The Florida Board of Education this week unanimously approved a rule that adds harsher penalties to a new law barring transgender students and staff at state colleges from using restrooms and locker rooms that align with their gender identity.
The rule requires colleges to create a penalty system for people who violate the law and mandates that second offenses result in termination.
Boards of trustees will be required to update their student codes of conduct and general policies and procedures, establish procedures for investigating each complaint and retaining documentation, and “implement specific disciplinary actions dependent upon the documented offense.”
Charles Suor, a graduate assistant, student and member of the Trans+ Student Union at the University of South Florida, said the rule limits where he can use the restroom on campus.
“If I, as myself, were to walk into the woman’s restroom … the amount of backlash I would get would be alarming. Like I feel like there would be problems there. Something that a lot of people don’t think about because they’re so worried about this fictionalized predatory trans woman.”

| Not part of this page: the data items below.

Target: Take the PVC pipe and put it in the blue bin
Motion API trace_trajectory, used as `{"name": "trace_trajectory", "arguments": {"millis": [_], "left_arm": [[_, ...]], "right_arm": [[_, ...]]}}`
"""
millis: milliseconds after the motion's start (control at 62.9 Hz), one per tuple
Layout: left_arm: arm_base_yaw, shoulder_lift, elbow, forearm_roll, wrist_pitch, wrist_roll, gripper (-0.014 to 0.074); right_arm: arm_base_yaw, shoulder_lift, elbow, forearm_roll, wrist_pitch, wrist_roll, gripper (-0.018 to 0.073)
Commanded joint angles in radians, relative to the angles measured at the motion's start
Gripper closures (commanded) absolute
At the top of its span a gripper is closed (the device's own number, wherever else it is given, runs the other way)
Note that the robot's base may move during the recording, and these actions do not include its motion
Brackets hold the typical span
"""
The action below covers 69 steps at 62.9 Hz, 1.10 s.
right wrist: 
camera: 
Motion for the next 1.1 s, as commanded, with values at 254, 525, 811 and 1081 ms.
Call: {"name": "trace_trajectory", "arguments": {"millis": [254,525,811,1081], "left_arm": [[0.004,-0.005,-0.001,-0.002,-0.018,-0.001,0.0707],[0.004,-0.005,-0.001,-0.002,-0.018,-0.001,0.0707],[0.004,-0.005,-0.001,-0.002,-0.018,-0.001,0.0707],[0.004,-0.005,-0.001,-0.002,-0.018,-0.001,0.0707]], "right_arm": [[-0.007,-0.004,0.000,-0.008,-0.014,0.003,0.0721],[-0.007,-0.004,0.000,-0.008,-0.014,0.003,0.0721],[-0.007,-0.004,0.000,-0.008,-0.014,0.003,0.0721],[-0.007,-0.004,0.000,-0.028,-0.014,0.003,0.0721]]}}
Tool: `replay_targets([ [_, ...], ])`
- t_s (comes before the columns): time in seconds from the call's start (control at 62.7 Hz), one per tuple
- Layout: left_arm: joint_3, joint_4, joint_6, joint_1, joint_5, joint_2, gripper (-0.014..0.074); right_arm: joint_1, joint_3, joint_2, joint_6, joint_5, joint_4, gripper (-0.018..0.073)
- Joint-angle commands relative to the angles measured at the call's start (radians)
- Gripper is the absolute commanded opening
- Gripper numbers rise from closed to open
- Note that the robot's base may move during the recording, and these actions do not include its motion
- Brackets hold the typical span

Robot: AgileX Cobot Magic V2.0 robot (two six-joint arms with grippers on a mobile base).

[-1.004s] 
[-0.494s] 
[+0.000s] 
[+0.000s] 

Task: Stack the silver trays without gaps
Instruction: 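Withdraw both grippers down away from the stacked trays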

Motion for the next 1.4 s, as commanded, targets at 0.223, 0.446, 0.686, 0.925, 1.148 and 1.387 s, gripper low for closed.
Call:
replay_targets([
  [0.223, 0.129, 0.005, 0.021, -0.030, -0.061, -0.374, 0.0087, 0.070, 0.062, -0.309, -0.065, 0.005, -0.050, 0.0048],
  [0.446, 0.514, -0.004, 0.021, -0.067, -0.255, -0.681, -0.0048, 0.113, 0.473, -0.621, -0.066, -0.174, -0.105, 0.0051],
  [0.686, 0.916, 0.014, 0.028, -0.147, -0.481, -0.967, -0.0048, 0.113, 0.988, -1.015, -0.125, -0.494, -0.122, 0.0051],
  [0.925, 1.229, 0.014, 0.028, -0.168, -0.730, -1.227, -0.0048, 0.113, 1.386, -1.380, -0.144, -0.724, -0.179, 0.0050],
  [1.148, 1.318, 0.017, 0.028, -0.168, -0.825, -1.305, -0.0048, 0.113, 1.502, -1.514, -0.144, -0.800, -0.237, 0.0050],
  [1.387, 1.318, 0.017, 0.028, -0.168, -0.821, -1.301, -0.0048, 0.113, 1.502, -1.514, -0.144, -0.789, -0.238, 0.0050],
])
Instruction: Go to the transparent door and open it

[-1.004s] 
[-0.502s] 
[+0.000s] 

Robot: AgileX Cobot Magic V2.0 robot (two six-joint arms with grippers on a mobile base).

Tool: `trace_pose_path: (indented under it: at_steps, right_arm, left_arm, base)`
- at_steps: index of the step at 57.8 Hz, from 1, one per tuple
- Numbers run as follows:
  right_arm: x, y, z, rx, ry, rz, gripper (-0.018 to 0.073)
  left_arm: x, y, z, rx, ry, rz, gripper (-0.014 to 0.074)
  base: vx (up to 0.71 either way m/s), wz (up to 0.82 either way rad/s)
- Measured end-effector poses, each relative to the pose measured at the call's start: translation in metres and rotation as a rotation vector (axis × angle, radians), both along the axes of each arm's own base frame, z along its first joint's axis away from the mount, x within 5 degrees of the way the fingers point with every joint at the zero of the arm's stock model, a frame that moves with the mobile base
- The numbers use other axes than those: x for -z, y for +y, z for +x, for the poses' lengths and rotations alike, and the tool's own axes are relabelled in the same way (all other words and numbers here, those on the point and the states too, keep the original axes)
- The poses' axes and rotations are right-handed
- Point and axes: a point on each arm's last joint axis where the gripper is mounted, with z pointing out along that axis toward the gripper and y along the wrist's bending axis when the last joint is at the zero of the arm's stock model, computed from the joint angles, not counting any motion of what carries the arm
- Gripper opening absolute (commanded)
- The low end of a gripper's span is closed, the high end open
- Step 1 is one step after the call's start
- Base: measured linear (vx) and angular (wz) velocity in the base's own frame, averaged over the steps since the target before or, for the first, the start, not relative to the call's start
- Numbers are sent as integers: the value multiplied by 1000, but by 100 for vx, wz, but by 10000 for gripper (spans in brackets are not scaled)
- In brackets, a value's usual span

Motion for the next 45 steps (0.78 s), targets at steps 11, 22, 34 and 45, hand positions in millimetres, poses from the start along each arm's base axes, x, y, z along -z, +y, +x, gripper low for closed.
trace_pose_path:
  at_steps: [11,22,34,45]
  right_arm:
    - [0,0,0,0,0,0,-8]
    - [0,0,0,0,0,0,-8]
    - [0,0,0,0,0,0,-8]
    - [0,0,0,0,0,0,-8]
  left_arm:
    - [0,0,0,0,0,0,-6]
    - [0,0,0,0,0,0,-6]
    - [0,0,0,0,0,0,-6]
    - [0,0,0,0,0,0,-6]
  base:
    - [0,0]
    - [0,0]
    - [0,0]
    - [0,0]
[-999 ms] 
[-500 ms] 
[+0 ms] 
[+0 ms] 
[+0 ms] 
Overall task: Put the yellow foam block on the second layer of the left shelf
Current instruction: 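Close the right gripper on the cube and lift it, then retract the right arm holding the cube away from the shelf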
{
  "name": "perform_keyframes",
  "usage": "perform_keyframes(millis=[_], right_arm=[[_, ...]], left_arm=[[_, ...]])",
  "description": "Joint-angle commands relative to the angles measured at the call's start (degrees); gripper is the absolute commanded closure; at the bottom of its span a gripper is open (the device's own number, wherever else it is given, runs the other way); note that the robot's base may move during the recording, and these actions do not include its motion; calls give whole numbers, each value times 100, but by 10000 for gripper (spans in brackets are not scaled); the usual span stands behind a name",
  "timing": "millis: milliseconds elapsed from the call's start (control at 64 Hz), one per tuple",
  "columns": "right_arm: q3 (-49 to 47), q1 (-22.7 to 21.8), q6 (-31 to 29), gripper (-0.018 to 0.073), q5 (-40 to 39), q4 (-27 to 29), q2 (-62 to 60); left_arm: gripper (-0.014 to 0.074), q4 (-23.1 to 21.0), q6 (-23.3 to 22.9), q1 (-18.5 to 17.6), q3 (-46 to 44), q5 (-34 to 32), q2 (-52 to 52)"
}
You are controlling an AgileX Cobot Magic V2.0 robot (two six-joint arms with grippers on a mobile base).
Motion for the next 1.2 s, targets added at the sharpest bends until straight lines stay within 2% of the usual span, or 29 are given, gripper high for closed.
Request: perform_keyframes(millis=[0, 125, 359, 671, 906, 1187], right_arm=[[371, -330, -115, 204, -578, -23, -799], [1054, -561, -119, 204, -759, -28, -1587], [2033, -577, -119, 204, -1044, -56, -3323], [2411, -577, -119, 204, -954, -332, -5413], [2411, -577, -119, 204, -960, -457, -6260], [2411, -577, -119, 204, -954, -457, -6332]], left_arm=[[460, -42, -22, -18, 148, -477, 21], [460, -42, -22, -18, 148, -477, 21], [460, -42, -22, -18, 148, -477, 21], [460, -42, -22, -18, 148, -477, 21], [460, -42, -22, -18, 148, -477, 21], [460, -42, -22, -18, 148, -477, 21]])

He said there’s a limit to how many gender-neutral and single-stall unisex restrooms exist on campus, and students and employees may have to go out of their way to find one on a different floor or in a different building.
“I’m worried that if people, someone sees me using the men’s bathroom, and they know that I’m trans, because I’m openly trans, they report me, I could lose my job.”
RELATED: Colleges ordered to restrict restrooms to ‘sex at birth’
The new rule applies to the 28 schools in the state college system and stems from a law approved in May, which supporters dubbed the “Safety in Private Spaces Act.”
It also requires Florida public colleges to update policies on restrooms and changing rooms to have separate facilities “based on biological sex at birth,” or unisex bathrooms.
The rule will require each college president to submit a form certifying compliance, with the requirements applying to “all facilities on all campuses.” The rule also applies to campus housing.
“Now you’re putting trans men in women’s bathrooms. Of course we’re not predatory but they’re enacting their own fears of a man being in a woman’s restroom,” Suor said. “They just have it a little backwards on how that’s gonna happen.”
The board decision is the latest in a series of moves state lawmakers have taken against transgender people. According to the American Civil Liberties Union, at least four anti-LGBTQ bills became law in Florida this year.